Sandy Thomson has much in common with another prominent Scottish trainer, Nick Alexander. Both their fathers were great hunting men with a passion for point-to-pointing, as well as National Hunt racing and their grandfathers were prominent business men operating on either side of the River Forth.

While Sandy remained at Lambden, Nick moved from his family’s Solsgirth Estate, near Dollar, to Kinneston, on the east side of Loch Leven, which is home to some top class horses, including well-known National Hunt owner, Trevor Hemming's attractive grey, Lake View Lad, which we saw winning at Aintree in early December.

On New Year's day we also witnessed an exciting finish at Musselburgh when the Kinneston-trained Eagle Ridge won by a nose. Coincidentally, it was Bollingerandkrug, trained by Lucinda Russell at her Arlary Stables, on the other side of the Loch, which was another of the festive winners when he recorded a victory at Kelso on December 29.

With just over 20 race horse trainers in Scotland, it comes as some relief to them that the Scottish Government confirmed that horse racing in Scotland can continue behind closed doors, despite the more severe Covid-19 restrictions in place.

With strict protocols in place and attendance restricted only to individuals essential to staging the fixtures, it leaves Scotland's five race courses in a vulnerable financial position due to the lack of public attendance income and despite the £2m support from the Scottish Government.

While horse racing reinforces the importance of equestrianism to the Scottish economy, the money involved also highlights some major difference within the equestrian sectors.

For example, the equivalent Senior Showing and Dressage's veteran's final, traditionally staged at the Olympia International Horse Show, in London, prior to Christmas, attracted a great deal of interest but little prize money.

Needless to say, the level of prize money was almost negligible and most certainly wouldn't cover the cost of entries, stabling and transport but hardly surprising as these veterans come under an umbrella organisation aimed solely at home-produced horses and ponies.

Such is the current interest in veteran classes that another 'rival' society has been formed to cater for the needs of the showing fraternity which operates under the banner of the Veteran Horse Society (VHS).

To date, it hasn't secured a prestigious venue like Olympia for its championship final, however it does cater for a wider range of horses, ponies, handlers and riders if its annual championship schedule is anything to go by.

Within the VHS classifications, there are basically three categories for equines – pre-veteran 15-17 years old; veteran 18-24 years old; and 'diamond' 25 years and over.

Needless to say, this society, like many others, has an extensive rule book which covers almost every aspect of competition, however (again like others) it fails to quantify penalties incurred within its marking system, although there is a threat that they will be deducted.

'Veterans' have become big business within the equestrian world as they not only attract the attention of an adoring and competitive ownership but they also attract the attention of the feed manufacturers which in them have identified a lucrative equine market.

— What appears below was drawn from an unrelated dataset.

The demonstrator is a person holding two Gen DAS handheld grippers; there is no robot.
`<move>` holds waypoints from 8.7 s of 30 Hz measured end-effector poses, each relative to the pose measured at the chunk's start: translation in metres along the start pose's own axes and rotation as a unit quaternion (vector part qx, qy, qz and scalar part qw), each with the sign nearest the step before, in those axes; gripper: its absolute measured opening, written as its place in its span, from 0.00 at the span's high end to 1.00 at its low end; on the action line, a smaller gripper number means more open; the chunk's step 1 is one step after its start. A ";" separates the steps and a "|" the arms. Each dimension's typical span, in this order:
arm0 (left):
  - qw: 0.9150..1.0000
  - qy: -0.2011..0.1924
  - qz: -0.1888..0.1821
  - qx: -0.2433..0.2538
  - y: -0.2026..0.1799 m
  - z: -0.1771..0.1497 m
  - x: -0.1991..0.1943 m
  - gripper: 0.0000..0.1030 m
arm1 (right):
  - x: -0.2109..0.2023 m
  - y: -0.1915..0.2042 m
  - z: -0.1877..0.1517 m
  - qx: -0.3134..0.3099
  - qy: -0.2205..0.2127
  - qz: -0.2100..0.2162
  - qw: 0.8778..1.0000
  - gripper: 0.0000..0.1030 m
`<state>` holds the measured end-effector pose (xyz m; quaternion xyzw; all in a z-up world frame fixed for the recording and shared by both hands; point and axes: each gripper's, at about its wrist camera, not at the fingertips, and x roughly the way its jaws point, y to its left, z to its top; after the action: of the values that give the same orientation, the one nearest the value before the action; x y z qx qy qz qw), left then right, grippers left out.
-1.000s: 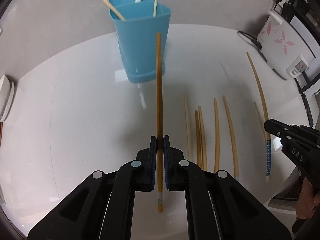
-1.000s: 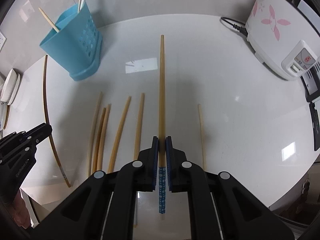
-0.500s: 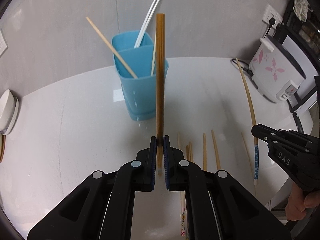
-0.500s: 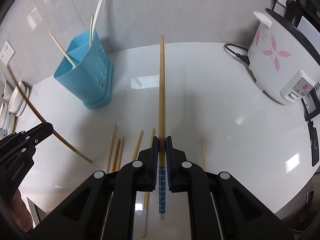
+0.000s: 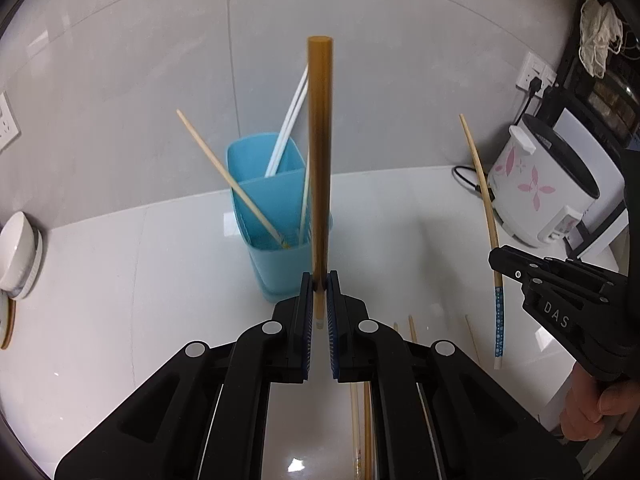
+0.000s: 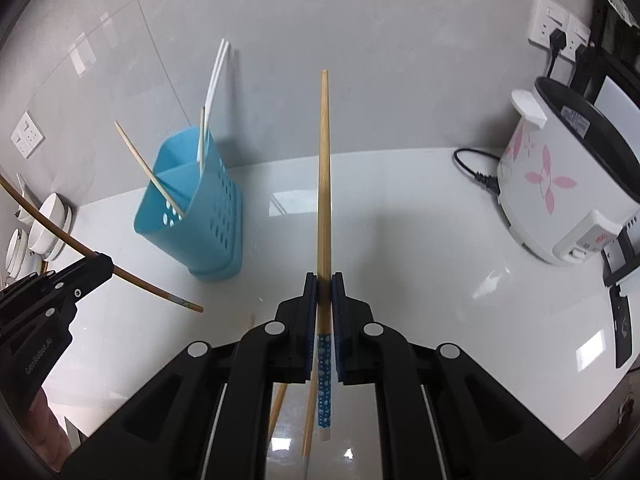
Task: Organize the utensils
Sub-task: 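Lift both held chopsticks and carry them up to the blue holder, then lower the left tool's chopstick into the blue holder and open it while the right tool holds its chopstick, then lower the blue-patterned chopstick into the holder and open the right tool, then move both open tools back down over the remaining chopsticks on the counter, then close the right tool on a plain chopstick while the left tool grasps a patterned-end chopstick, then lift both held chopsticks and carry them up to the blue holder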
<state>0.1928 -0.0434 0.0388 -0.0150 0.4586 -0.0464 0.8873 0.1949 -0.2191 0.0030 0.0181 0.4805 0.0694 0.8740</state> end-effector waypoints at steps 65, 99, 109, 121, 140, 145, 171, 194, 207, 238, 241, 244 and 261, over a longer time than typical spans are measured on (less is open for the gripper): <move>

For reasons best known to themselves, a substantial number of people who own a veteran, not only want to love and care for their old horse, or pony but they also want to compete with it.

Although it is something which has never appealed to me personally, I can see no harm in this provided that welfare isn't compromised in any way and, in all fairness to both societies mentioned, welfare is high on their agenda within their rules.

In many ways, it is heart-warming to think that the older horse and pony is valued so much that its owner still wants them to be involved in some kind of competitive activity.

There is no question that it will ensure a high level of care and attention, although I question who needs it most, the owner or the veteran?

In the stressful life in which we are told we all live, perhaps we need to celebrate the fact that both owner and equine are there for one another.